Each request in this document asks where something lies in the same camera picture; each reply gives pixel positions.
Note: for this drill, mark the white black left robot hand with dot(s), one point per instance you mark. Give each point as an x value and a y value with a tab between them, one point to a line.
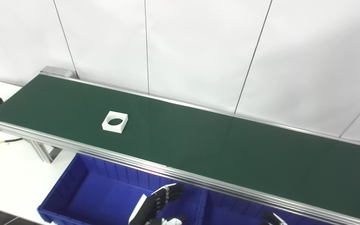
150	206

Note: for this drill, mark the aluminium conveyor leg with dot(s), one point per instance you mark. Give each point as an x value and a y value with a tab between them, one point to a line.
44	151

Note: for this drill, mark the green conveyor belt aluminium frame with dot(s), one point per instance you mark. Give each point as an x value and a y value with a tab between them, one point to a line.
214	150

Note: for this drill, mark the white square part round hole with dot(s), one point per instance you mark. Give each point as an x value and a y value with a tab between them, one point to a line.
106	125

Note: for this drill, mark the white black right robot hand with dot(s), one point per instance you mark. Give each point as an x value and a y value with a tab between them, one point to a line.
273	220

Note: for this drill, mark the blue plastic bin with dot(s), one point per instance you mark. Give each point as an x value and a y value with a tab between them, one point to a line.
230	215
98	197

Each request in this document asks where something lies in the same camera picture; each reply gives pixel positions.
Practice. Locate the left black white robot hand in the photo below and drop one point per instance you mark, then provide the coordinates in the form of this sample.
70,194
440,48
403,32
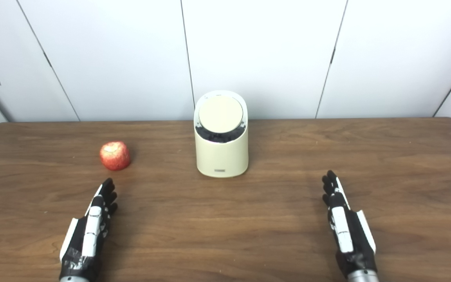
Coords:
92,231

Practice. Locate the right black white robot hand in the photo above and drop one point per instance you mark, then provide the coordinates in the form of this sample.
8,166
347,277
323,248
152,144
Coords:
345,231

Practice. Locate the red apple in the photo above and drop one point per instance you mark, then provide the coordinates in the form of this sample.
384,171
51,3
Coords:
115,156

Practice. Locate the cream round bin lid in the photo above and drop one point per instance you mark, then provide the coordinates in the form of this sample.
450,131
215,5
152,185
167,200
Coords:
220,114

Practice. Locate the cream-colored bin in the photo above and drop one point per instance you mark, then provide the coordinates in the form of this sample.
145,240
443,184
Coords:
221,156

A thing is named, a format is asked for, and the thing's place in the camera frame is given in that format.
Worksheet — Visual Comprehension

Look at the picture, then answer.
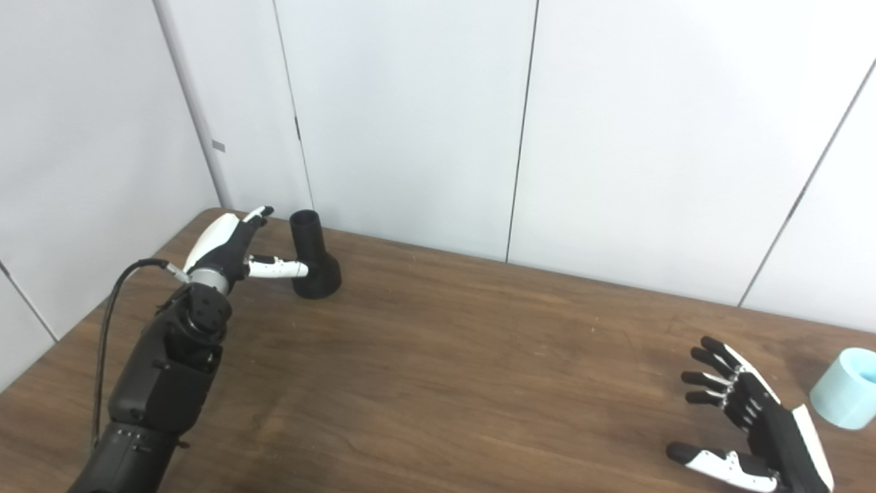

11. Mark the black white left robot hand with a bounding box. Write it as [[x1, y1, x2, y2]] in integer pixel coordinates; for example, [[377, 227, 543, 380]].
[[183, 205, 310, 288]]

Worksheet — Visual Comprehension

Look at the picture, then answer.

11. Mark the light blue cylinder cup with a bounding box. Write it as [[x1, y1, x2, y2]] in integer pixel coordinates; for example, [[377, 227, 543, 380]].
[[810, 348, 876, 431]]

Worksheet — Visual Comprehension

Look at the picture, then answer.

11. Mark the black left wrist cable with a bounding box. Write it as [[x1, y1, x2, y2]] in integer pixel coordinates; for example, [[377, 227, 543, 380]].
[[91, 258, 191, 453]]

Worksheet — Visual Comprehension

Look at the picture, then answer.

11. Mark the black flared nozzle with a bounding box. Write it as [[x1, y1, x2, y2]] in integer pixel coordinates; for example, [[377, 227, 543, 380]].
[[289, 210, 342, 301]]

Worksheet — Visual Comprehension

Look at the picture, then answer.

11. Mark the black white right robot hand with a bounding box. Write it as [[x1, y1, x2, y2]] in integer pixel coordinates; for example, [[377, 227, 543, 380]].
[[667, 336, 836, 493]]

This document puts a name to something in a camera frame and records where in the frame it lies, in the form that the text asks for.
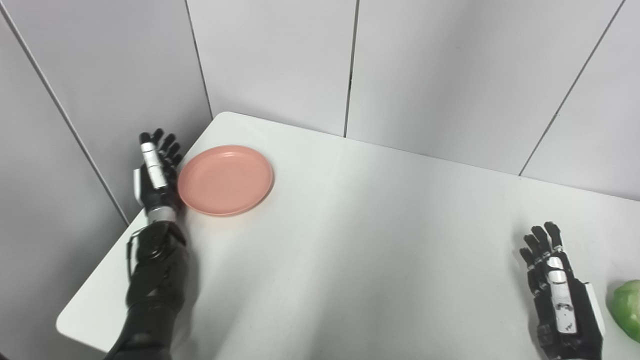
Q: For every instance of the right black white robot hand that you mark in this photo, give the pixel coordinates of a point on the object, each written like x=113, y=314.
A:
x=562, y=300

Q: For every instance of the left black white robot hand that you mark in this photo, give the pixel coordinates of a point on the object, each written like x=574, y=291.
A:
x=156, y=175

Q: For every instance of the green white cabbage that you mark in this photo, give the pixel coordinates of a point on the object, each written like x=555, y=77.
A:
x=626, y=310

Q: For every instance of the pink round plate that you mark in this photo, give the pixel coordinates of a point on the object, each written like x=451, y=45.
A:
x=225, y=180

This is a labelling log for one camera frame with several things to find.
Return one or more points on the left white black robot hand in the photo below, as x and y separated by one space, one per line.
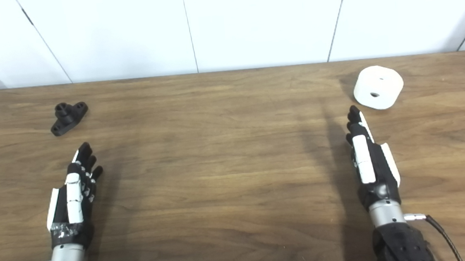
74 201

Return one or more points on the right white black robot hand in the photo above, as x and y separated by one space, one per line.
378 168

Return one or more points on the black flanged holder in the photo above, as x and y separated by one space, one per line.
66 118

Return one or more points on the round white piece with holes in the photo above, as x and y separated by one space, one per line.
378 83

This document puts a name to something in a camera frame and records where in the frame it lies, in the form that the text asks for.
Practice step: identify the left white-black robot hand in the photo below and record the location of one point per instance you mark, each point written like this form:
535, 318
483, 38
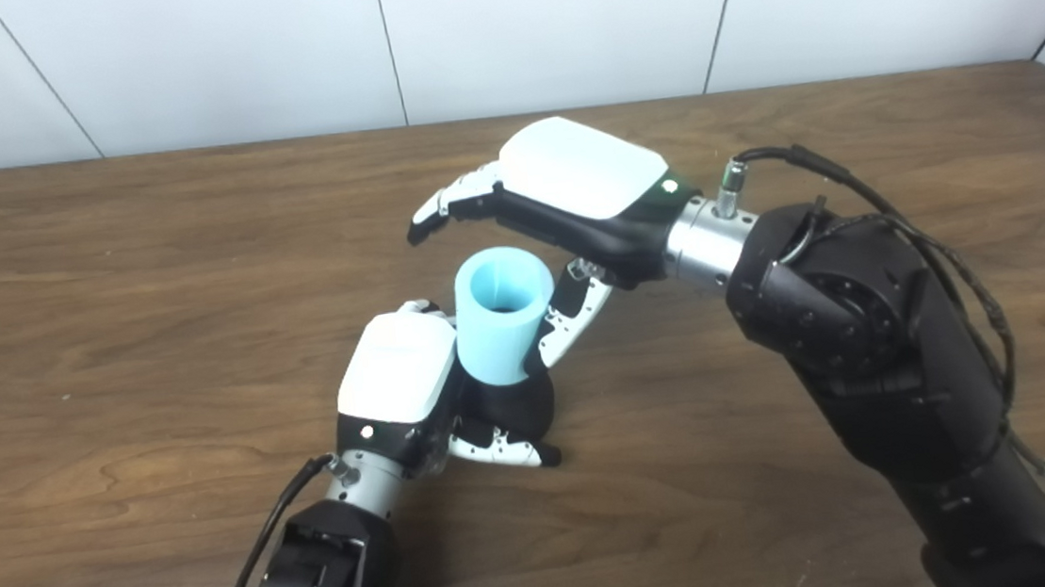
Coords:
396, 366

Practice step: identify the right white-black robot hand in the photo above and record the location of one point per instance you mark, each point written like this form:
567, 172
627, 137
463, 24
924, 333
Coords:
583, 170

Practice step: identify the black peg base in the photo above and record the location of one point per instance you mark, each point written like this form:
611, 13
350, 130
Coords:
514, 408

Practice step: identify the light blue cylinder cup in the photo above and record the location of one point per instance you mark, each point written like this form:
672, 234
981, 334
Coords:
498, 343

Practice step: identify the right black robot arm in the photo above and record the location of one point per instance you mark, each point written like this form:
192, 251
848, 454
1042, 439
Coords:
887, 347

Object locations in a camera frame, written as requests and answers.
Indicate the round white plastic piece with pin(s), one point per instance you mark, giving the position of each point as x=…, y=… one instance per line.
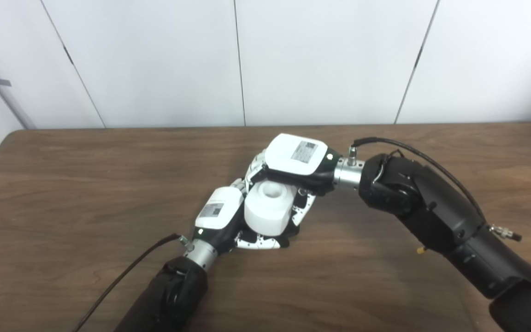
x=268, y=210

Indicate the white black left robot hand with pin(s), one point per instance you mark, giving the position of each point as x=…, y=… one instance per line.
x=217, y=210

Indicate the small grey wall tag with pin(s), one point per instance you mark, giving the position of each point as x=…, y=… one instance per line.
x=4, y=82

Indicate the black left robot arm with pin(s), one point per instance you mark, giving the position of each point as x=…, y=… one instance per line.
x=168, y=295

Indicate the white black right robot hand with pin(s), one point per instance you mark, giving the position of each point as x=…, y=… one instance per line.
x=293, y=154

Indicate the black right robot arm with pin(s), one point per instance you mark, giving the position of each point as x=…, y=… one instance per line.
x=436, y=212

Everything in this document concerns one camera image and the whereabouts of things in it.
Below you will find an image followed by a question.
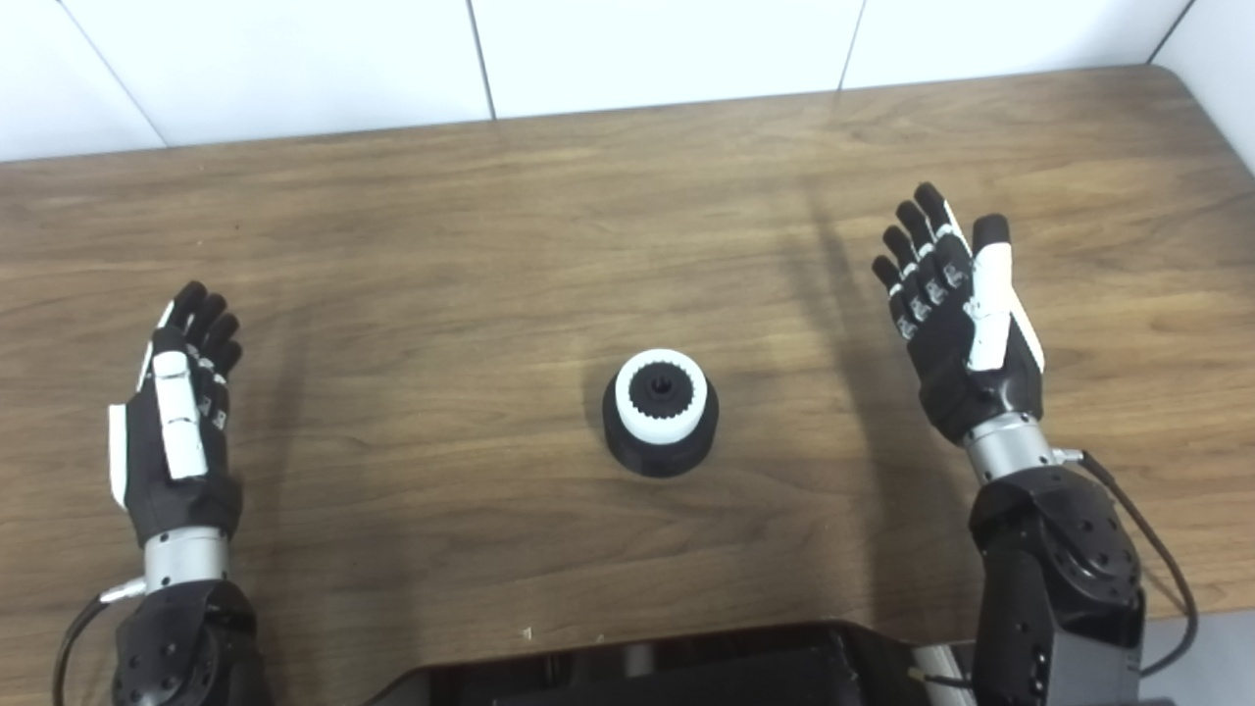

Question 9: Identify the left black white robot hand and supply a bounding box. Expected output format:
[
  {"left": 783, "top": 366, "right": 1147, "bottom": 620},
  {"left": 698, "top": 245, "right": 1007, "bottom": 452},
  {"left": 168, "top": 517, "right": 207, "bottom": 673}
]
[{"left": 107, "top": 281, "right": 244, "bottom": 548}]

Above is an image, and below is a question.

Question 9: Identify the black robot torso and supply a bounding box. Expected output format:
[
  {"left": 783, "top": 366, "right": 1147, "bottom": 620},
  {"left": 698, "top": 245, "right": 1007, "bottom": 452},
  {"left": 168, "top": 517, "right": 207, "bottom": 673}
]
[{"left": 368, "top": 620, "right": 981, "bottom": 706}]

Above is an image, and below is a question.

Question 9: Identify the round black plastic part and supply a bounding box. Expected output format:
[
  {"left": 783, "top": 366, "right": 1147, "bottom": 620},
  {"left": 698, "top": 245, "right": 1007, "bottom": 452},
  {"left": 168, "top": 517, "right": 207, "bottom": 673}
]
[{"left": 601, "top": 361, "right": 720, "bottom": 479}]

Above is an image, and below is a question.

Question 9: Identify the white toothed plastic ring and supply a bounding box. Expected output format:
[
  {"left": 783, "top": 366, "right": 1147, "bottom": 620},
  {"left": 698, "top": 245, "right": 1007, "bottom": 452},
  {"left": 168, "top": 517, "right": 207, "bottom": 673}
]
[{"left": 615, "top": 349, "right": 709, "bottom": 446}]

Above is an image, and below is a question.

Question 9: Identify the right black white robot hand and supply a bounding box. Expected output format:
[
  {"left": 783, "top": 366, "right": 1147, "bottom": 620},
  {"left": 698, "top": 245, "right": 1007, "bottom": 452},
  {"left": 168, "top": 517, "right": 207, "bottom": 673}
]
[{"left": 872, "top": 182, "right": 1046, "bottom": 447}]

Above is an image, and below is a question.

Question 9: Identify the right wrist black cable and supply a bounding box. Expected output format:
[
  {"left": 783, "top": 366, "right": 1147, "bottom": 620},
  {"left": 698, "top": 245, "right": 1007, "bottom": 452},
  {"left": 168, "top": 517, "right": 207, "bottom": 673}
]
[{"left": 1054, "top": 448, "right": 1199, "bottom": 678}]

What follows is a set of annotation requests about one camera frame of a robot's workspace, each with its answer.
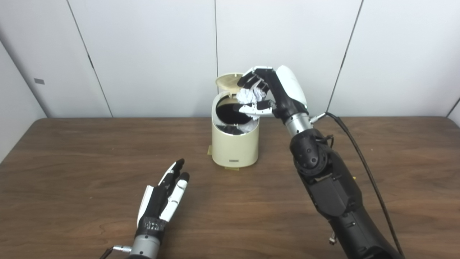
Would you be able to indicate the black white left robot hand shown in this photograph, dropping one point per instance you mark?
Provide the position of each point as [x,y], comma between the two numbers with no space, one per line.
[158,201]

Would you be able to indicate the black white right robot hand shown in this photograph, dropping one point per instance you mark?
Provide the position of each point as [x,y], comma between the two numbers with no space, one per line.
[289,90]

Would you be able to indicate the white paper ball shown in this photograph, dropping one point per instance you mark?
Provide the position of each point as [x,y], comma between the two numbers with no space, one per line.
[248,96]

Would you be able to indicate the cream round bin lid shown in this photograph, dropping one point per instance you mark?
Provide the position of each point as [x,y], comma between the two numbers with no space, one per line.
[226,82]

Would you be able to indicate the cream-colored desktop trash bin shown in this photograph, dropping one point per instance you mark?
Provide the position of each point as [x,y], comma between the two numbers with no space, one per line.
[233,147]

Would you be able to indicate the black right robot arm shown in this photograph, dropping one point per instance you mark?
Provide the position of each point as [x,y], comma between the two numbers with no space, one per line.
[334,194]

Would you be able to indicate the wide yellow tape piece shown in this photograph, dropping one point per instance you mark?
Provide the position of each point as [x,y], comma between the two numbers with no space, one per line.
[232,168]

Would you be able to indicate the small grey wall label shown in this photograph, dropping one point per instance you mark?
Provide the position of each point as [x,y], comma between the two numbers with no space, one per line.
[39,81]

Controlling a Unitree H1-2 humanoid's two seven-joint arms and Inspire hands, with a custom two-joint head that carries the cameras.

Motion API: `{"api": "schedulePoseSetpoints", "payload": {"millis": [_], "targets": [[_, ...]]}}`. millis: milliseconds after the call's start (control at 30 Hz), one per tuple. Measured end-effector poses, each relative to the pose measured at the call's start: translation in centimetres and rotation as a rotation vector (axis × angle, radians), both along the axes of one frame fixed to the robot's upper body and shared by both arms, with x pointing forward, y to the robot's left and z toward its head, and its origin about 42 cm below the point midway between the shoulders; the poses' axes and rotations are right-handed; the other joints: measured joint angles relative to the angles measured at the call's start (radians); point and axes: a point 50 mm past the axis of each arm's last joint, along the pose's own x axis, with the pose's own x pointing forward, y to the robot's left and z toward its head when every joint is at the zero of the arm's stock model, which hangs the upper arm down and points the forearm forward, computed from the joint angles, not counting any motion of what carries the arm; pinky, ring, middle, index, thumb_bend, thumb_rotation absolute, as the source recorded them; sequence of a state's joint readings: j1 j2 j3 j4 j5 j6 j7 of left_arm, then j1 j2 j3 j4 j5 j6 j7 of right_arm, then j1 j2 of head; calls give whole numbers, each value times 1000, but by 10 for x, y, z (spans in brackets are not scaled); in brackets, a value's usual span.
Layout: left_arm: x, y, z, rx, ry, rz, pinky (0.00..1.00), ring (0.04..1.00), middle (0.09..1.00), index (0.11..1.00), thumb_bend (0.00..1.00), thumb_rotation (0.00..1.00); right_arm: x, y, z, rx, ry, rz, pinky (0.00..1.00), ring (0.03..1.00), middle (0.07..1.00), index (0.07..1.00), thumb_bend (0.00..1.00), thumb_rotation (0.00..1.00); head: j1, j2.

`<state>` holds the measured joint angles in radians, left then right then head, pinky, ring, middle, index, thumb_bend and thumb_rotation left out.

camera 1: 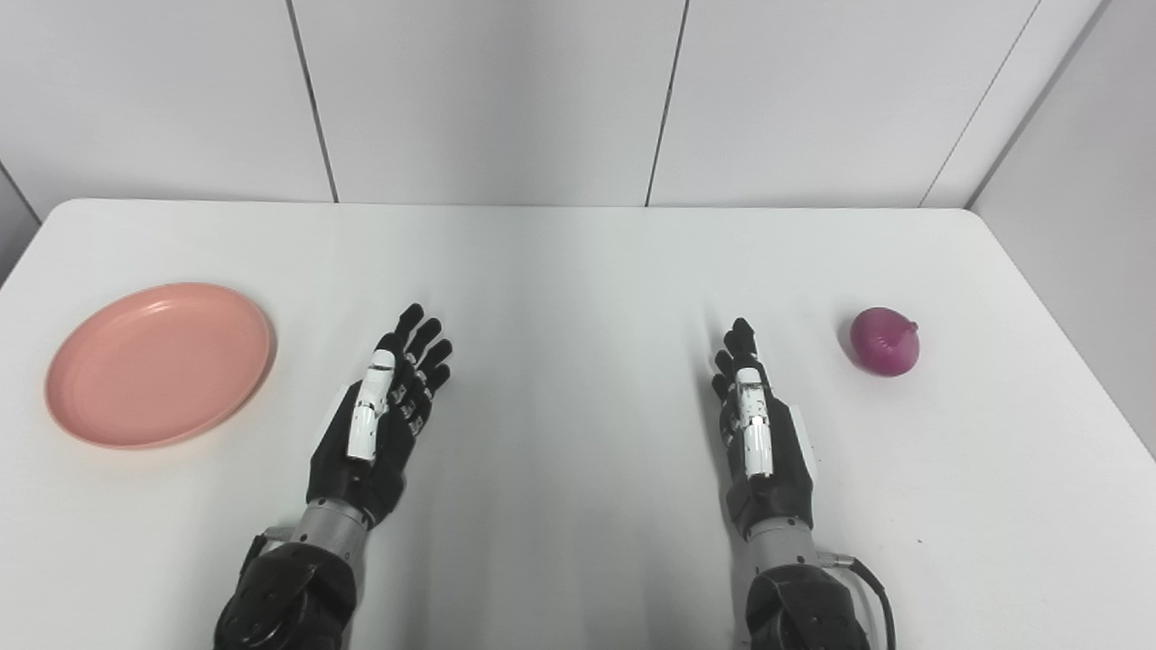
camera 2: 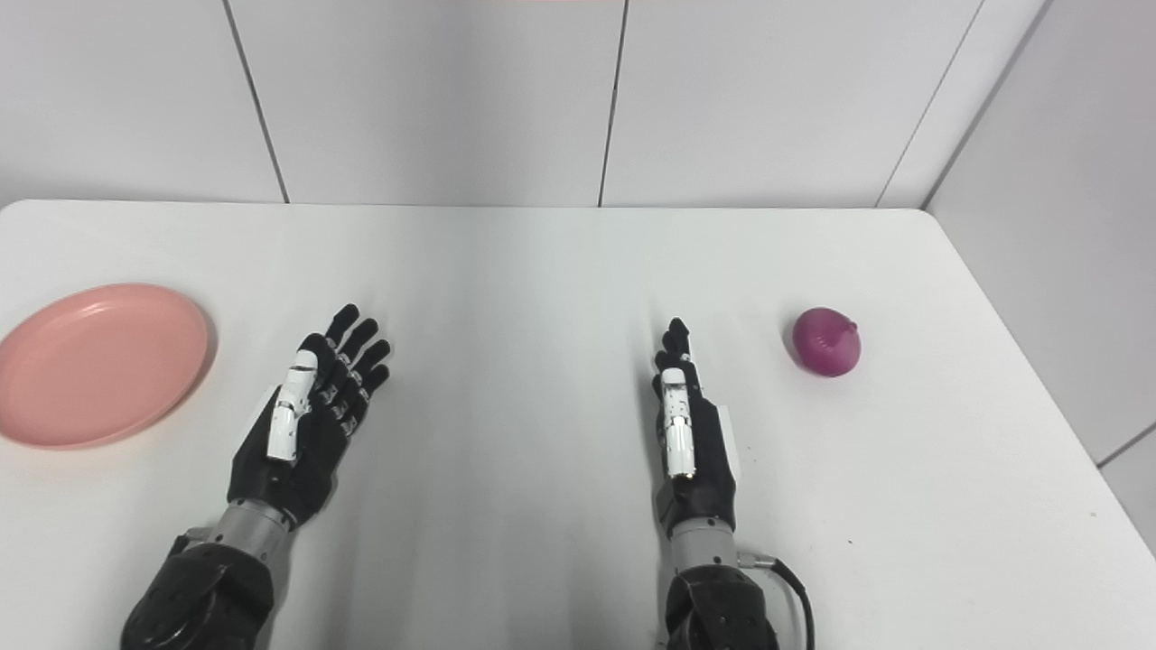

* PROBLEM DETAILS: Search the data for "find". Copy each line that has it.

* SOLVED EXERCISE:
This is a labelling log for one camera frame with several things to find.
Below you will find an image followed by a question.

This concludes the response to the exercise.